Information shown =>
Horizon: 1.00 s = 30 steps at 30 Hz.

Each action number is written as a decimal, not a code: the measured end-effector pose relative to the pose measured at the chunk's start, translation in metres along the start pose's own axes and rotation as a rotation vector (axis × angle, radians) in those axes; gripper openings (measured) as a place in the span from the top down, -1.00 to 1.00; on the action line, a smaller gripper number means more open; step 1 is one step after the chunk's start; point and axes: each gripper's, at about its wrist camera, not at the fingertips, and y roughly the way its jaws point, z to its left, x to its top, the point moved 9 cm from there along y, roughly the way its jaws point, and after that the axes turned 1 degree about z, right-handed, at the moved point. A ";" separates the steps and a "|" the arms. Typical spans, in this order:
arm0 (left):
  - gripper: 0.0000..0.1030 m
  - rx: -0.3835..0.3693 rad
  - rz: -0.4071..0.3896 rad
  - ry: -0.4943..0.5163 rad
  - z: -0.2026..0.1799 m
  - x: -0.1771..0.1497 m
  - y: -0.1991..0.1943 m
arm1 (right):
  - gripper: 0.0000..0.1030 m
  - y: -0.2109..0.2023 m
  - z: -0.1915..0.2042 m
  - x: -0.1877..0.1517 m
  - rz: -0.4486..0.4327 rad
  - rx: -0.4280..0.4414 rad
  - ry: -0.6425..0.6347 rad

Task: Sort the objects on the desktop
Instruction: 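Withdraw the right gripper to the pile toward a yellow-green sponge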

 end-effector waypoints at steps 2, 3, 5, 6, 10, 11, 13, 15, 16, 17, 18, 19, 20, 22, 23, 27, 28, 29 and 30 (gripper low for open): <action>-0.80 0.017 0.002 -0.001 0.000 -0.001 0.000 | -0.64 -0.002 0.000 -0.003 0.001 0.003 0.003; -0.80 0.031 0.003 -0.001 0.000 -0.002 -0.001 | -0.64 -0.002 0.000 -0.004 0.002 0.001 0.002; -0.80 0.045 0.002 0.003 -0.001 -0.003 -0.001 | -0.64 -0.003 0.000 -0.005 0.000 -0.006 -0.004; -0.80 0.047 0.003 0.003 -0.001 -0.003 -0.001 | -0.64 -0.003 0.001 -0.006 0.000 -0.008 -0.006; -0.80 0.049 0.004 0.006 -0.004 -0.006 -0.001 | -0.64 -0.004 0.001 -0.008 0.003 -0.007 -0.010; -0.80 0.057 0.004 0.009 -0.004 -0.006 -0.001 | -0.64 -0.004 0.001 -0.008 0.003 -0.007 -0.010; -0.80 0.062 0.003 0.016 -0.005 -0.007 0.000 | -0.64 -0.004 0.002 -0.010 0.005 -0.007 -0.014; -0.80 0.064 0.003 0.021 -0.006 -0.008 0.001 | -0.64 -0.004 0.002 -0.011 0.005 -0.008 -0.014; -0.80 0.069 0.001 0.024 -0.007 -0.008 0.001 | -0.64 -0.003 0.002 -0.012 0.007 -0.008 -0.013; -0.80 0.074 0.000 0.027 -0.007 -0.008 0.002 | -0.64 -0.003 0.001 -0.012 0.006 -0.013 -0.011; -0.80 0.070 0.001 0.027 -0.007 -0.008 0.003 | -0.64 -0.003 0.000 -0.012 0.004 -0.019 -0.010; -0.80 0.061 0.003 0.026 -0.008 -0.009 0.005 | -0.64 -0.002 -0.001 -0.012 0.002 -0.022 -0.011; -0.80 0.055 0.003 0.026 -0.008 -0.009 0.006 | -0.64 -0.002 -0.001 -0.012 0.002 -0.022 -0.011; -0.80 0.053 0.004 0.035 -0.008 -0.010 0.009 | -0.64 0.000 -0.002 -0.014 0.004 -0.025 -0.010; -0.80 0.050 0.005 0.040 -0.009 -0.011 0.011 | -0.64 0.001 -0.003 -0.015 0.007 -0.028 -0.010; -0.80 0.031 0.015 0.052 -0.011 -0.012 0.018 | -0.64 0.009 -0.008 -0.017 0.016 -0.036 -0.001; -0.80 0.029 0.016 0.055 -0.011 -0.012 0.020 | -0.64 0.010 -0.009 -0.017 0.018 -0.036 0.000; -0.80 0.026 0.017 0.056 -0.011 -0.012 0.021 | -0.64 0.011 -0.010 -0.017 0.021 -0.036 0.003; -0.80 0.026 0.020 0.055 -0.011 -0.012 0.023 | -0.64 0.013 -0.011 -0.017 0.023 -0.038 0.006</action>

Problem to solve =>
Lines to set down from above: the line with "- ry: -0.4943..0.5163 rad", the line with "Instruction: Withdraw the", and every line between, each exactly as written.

Solution to the problem =>
  - ry: -0.4943..0.5163 rad
  - z: -0.2026..0.1799 m
  - x: -0.1771..0.1497 m
  - y: -0.1991..0.1943 m
arm1 (right):
  - gripper: 0.0000..0.1030 m
  - y: -0.2109..0.2023 m
  - z: -0.1915..0.2042 m
  - x: -0.1877..0.1517 m
  - rz: -0.4486..0.4327 rad
  - rx: -0.4280..0.4414 rad
  - ry: -0.6425..0.6347 rad

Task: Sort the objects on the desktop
Instruction: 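Withdraw the right gripper to the pile toward a yellow-green sponge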

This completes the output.